Understanding marginalizing over many variables using joint probabilities.

1.4k Views Asked by At

If we have a joint probabiliy $p(x, y)$, where each are binary variables having $K$ values, we can compute the marginal probability $p(y)$ as:

$$p(x, y) = p(y|x)p(x) \tag 1$$ $$p(y) = \sum_{x^{*}}p(y|x^{*})p(x^*) \tag 2$$

now say I have many random variables: $x_1, x_2, ... , x_N$, and I want to compute a particular marginal $p(x_a)$. How does one go about doing this naively?

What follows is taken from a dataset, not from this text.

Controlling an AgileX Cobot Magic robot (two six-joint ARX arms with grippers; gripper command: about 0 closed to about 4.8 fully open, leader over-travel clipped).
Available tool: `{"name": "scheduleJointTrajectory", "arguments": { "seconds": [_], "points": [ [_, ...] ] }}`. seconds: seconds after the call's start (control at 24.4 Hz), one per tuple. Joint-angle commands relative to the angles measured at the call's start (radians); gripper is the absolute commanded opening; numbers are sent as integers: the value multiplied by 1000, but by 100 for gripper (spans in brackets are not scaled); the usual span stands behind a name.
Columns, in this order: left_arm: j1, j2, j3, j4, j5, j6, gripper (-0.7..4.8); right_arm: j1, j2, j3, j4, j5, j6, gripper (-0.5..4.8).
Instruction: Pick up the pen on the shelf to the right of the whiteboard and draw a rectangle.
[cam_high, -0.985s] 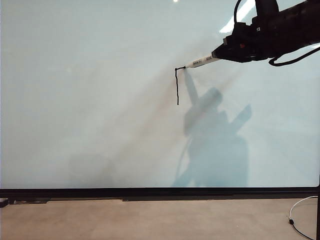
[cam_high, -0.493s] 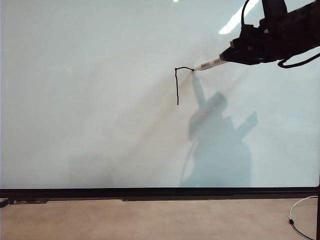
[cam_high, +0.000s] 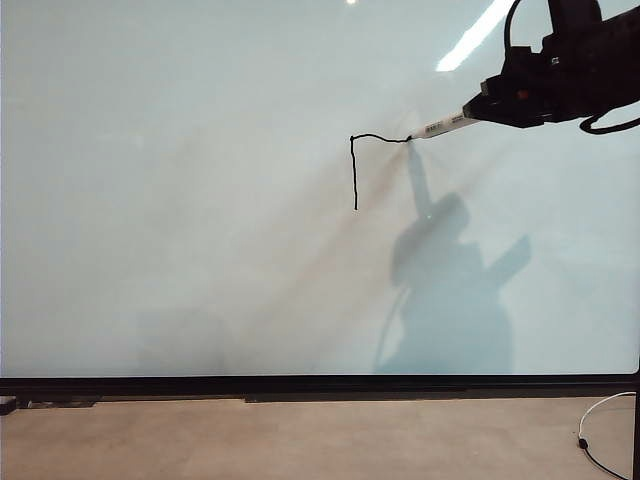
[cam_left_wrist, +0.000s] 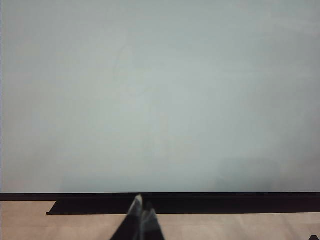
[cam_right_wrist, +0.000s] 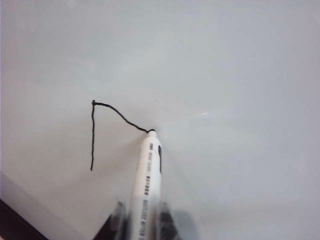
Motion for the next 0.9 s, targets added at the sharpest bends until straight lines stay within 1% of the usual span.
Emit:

Would it be an iterative application of (1) and (2) ?

So, say I have three discrete random variables: $x_1, x_2, x_3$ and I want to get the marginal of $x_2$

$$p(x_1, x_2, x_3) = p(x_2|x_1, x_3)p(x_1, x_3) \tag 3$$ $$p(x_2) = \sum_{x_1}\sum_{x_3}p(x_2|x_1, x_3)p(x_1, x_3) \tag 4$$

if the above is correct, I have to admit that the "meaning" of it is a bit fuzzy. By meaning I mean the steps it is telling me to carry out. My initial thought is to apply (1) and (2) to the second term in (4). Picking which variable I want to marginalize first:

$$p(x_2) = \sum_{x_3}\sum_{x_1}p(x_2 | x_1, x_3)p(x_3|x_1)p(x_1)$$ $$=\sum_{x_3}p(x_2|x_1, x_3)p(x_3) \tag 5$$

the last term in (5) should sum to 1 now leaving $\sum_{x_3}p(x_2|x_1, x_3)$, but now I am confused as I still have of $x_1, x_3$ being conditioned on.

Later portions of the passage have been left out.